Your copy should match the entries exactly, except that it holds no pictures.

(Records for the task Opens)

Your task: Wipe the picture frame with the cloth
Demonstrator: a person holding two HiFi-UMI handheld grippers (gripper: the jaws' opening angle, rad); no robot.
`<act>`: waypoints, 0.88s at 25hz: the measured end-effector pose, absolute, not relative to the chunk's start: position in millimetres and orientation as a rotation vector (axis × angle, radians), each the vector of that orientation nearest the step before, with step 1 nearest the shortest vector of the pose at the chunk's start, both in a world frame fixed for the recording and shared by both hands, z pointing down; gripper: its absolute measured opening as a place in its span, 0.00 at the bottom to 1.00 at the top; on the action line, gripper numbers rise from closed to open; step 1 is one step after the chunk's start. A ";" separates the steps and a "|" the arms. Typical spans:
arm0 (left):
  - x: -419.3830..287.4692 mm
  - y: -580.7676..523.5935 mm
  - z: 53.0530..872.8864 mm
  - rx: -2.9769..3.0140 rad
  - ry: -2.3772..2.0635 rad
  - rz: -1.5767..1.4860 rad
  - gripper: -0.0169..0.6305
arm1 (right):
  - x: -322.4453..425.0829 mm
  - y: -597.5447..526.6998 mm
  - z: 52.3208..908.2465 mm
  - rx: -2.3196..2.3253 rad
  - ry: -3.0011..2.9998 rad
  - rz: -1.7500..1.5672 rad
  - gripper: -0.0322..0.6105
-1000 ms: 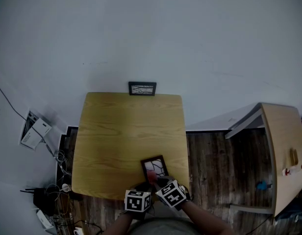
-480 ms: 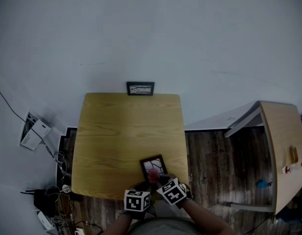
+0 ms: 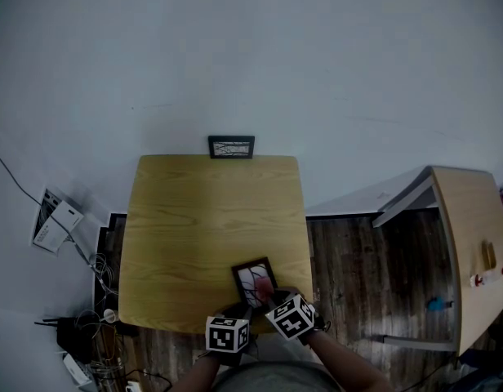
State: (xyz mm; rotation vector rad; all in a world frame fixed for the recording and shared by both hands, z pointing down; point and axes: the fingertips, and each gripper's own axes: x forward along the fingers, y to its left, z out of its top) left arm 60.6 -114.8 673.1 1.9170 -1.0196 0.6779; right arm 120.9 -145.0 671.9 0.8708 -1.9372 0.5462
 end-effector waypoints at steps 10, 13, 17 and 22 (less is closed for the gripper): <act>59.8 -114.9 673.8 1.914 -1.016 0.685 0.17 | 127.3 -147.0 671.8 0.918 -1.909 0.553 0.08; 58.8 -115.1 673.5 1.918 -1.020 0.685 0.17 | 126.0 -147.1 670.0 0.937 -1.913 0.571 0.08; 55.1 -117.9 670.3 1.920 -1.043 0.653 0.17 | 128.6 -146.4 657.2 1.015 -1.935 0.608 0.08; 44.0 -122.3 653.6 1.934 -1.075 0.555 0.17 | 130.9 -140.6 640.9 1.160 -1.991 0.704 0.08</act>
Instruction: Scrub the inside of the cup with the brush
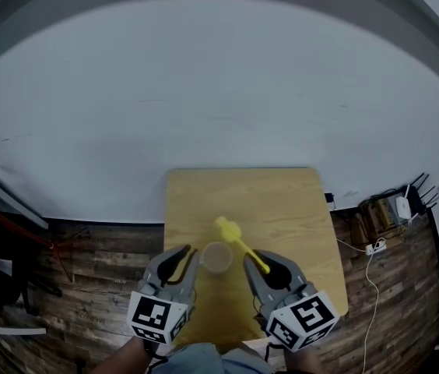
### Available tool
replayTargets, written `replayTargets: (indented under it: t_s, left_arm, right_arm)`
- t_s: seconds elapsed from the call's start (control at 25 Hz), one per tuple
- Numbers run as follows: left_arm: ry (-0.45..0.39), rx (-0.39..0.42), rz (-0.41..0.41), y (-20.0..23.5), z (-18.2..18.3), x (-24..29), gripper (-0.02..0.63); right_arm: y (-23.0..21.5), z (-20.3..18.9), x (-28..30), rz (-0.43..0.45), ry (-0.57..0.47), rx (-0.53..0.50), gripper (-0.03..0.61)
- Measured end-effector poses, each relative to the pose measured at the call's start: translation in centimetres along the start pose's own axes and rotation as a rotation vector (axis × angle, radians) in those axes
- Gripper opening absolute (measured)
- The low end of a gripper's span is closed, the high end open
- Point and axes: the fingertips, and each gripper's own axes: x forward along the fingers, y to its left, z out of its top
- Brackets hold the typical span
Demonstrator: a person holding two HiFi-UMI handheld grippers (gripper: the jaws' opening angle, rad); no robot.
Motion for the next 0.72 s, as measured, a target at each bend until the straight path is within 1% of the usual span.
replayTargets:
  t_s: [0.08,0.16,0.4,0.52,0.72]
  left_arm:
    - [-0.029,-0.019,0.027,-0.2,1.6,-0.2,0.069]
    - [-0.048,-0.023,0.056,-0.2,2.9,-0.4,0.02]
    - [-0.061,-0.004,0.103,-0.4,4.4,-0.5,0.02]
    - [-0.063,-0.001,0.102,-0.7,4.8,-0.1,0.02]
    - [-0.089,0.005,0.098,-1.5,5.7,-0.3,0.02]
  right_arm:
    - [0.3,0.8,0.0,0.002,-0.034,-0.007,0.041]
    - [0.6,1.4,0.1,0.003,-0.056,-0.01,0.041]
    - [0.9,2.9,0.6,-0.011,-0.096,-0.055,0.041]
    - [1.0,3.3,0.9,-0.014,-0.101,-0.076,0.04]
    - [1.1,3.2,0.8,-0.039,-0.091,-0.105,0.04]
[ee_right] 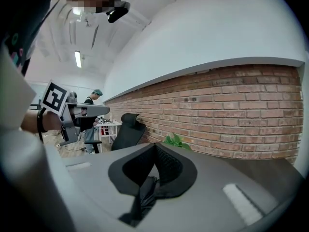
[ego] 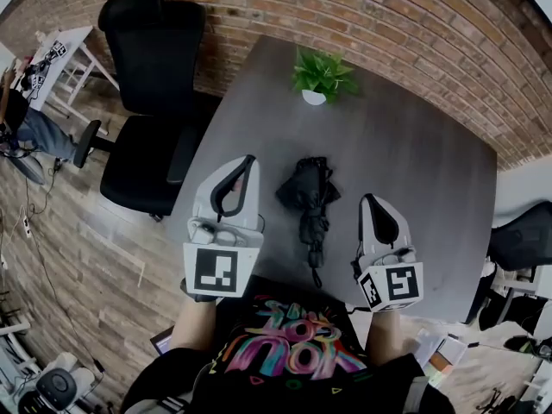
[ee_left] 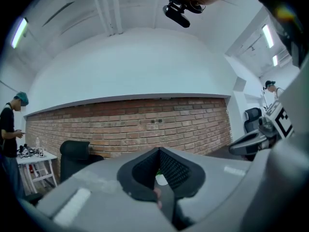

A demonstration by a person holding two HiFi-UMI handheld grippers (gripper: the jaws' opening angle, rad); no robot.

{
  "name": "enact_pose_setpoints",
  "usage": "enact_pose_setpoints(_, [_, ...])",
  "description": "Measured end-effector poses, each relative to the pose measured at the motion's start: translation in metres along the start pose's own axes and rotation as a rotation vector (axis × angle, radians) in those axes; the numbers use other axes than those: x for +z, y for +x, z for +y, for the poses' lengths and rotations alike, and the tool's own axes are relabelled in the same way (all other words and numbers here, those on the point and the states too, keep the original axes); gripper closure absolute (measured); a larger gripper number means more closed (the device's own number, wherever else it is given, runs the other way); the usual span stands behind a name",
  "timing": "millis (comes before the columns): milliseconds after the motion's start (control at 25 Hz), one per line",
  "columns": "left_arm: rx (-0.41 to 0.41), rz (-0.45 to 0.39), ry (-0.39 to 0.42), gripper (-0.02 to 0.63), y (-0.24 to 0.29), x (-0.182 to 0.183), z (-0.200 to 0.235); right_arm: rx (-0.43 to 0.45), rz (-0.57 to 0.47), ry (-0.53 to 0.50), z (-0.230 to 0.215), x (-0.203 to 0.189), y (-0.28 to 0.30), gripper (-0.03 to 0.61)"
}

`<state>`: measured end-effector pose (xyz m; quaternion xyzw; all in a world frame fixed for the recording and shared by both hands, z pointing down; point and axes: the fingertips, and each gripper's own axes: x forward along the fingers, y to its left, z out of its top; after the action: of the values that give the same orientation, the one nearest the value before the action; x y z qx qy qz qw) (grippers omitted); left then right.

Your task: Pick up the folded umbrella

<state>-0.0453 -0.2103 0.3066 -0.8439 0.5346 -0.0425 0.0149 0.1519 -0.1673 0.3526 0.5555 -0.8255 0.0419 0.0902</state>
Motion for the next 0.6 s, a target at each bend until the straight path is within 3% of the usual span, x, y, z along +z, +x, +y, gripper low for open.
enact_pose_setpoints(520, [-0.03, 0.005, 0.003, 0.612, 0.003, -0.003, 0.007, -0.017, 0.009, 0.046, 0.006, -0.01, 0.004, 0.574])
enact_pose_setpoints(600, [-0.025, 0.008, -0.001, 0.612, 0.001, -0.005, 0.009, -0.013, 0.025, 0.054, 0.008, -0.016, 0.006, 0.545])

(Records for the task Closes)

■ Your response ■
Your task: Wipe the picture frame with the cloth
Demonstrator: a person holding two HiFi-UMI handheld grippers (gripper: the jaws' opening angle, rad); no robot.
`<act>`: waypoints, 0.88s at 25hz: the measured end-effector pose, absolute, not relative to the chunk's start: position in millimetres and orientation as a rotation vector (axis × angle, radians), each the vector of that orientation nearest the step before, with step 1 nearest the shortest vector of the pose at the chunk's start, both in a world frame fixed for the recording and shared by both hands, z pointing down; gripper: its absolute measured opening as a place in its span, 0.00 at the bottom to 1.00 at the top; on the action line, gripper numbers rise from closed to open; step 1 is one step after the chunk's start. A ";" separates the steps and a "|" the arms. Typical spans:
arm0 (left):
  - x: -419.3830..287.4692 mm
  - y: -580.7676..523.5935 mm
  - z: 53.0530..872.8864 mm
  - rx: -2.9769..3.0140 rad
  - ry: -2.3772..2.0635 rad
  - rz: -1.5767..1.4860 rad
  - gripper: -0.0169..0.6305
arm1 (right):
  - x: -322.4453..425.0829 mm
  - y: -597.5447..526.6998 mm
  - z: 52.3208..908.2465 mm
  - rx: -2.3196..2.3253 rad
  - ry: -3.0011..2.9998 rad
  - rz: -1.7500..1.5672 rad
  - gripper: -0.0322..0.6105
-1000 ms: 
-480 ms: 
+0 ms: 
State: (xyz mm; rotation vector rad; all in a world frame fixed for the recording and shared by both hands, z pointing down; point and axes: the fingertips, and each gripper's own axes: x forward along the fingers, y to its left, z out of its top) left arm 60.6 -114.8 673.1 1.9170 -1.0196 0.6779; right arm 120.9 -145.0 671.9 0.8708 -1.9372 0.5462
 end-effector waypoints at steps 10, 13, 17 and 22 (less is closed for the gripper): <act>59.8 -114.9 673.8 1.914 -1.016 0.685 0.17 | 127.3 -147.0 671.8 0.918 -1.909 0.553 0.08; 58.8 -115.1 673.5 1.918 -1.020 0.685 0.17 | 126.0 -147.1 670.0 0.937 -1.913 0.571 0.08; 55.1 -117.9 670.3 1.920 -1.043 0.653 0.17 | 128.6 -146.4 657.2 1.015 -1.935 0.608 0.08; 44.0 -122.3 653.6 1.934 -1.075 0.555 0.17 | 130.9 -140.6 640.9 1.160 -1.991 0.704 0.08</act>
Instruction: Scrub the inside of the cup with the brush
### Available tool
replayTargets, written `replayTargets: (indented under it: t_s, left_arm, right_arm)`
- t_s: seconds elapsed from the call's start (control at 25 Hz), one per tuple
- Numbers run as follows: left_arm: ry (-0.45..0.39), rx (-0.39..0.42), rz (-0.41..0.41), y (-20.0..23.5), z (-18.2..18.3), x (-24..29), gripper (-0.02..0.63); right_arm: y (-23.0..21.5), z (-20.3..18.9), x (-28..30), rz (-0.43..0.45), ry (-0.57..0.47), rx (-0.53..0.50), gripper (-0.03..0.61)
- Measured end-effector poses, each relative to the pose measured at the call's start: translation in centimetres along the start pose's own axes and rotation as a rotation vector (axis × angle, radians) in those axes
- Gripper opening absolute (measured)
- The low end of a gripper's span is closed, the high end open
- Point and axes: the fingertips, and each gripper's own axes: x forward along the fingers, y to its left, z out of its top
- Brackets hold the typical span
Demonstrator: a person holding two HiFi-UMI handheld grippers (gripper: the jaws' opening angle, rad); no robot.
Motion for the next 0.72 s, as measured, a target at each bend until the straight path is within 1% of the usual span.
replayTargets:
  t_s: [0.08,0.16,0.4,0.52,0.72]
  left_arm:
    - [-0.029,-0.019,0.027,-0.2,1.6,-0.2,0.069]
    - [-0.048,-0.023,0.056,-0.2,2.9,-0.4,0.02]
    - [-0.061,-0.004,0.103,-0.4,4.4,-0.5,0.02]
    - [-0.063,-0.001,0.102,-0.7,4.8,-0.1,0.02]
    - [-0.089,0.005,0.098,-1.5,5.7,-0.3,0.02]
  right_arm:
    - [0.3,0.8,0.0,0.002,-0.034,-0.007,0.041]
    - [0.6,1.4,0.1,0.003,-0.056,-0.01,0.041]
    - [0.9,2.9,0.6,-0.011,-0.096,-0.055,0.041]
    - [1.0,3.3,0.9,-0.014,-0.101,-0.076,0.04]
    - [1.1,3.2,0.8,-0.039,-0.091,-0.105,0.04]
[ee_right] 
[ego] 
[ee_left] 

A demonstration by a person holding two HiFi-UMI handheld grippers (gripper: the jaws' opening angle, rad); no robot.

{
  "name": "enact_pose_setpoints",
  "usage": "enact_pose_setpoints(_, [_, ...])",
  "description": "Measured end-effector poses, each relative to the pose measured at the motion's start: translation in metres along the start pose's own axes and rotation as a rotation vector (axis × angle, radians) in those axes; the numbers use other axes than those: x for +z, y for +x, z for +y, for the poses' lengths and rotations alike, and the tool's own axes are relabelled in the same way (all other words and numbers here, those on the point and the states too, keep the original axes); gripper closure absolute (measured); a larger gripper number means more closed (the device's own number, wherever else it is given, runs the other way); the usual span stands behind a name",
  "timing": "millis (comes before the columns): milliseconds after the motion's start (control at 25 Hz), one per line",
  "columns": "left_arm: rx (-0.41 to 0.41), rz (-0.45 to 0.39), ry (-0.39 to 0.42), gripper (-0.02 to 0.63), y (-0.24 to 0.29), x (-0.182 to 0.183), z (-0.200 to 0.235); right_arm: rx (-0.43 to 0.45), rz (-0.57 to 0.47), ry (-0.53 to 0.50), z (-0.230 to 0.215), x (-0.203 to 0.189), y (-0.28 to 0.30), gripper (-0.03 to 0.61)"
}

`<state>`: measured end-effector pose (xyz m; quaternion xyzw; all in a world frame fixed for the recording and shared by both hands, z pointing down; point and axes: the fingertips, and each gripper's own axes: x forward along the fingers, y to its left, z out of its top; after the action: of the values that give the same orientation, the one nearest the value before the action; x y z qx qy qz qw) (grippers omitted); left then right.

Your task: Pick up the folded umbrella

<state>-0.0453 -0.2103 0.3066 -0.8439 0.5346 -0.0425 0.0149 0.1519 -0.1673 0.3526 0.5555 -0.8255 0.0419 0.0902</state>
Motion for the next 0.6 s, a target at each bend until the straight path is within 3% of the usual span, x, y, z along +z, +x, +y, gripper low for open.
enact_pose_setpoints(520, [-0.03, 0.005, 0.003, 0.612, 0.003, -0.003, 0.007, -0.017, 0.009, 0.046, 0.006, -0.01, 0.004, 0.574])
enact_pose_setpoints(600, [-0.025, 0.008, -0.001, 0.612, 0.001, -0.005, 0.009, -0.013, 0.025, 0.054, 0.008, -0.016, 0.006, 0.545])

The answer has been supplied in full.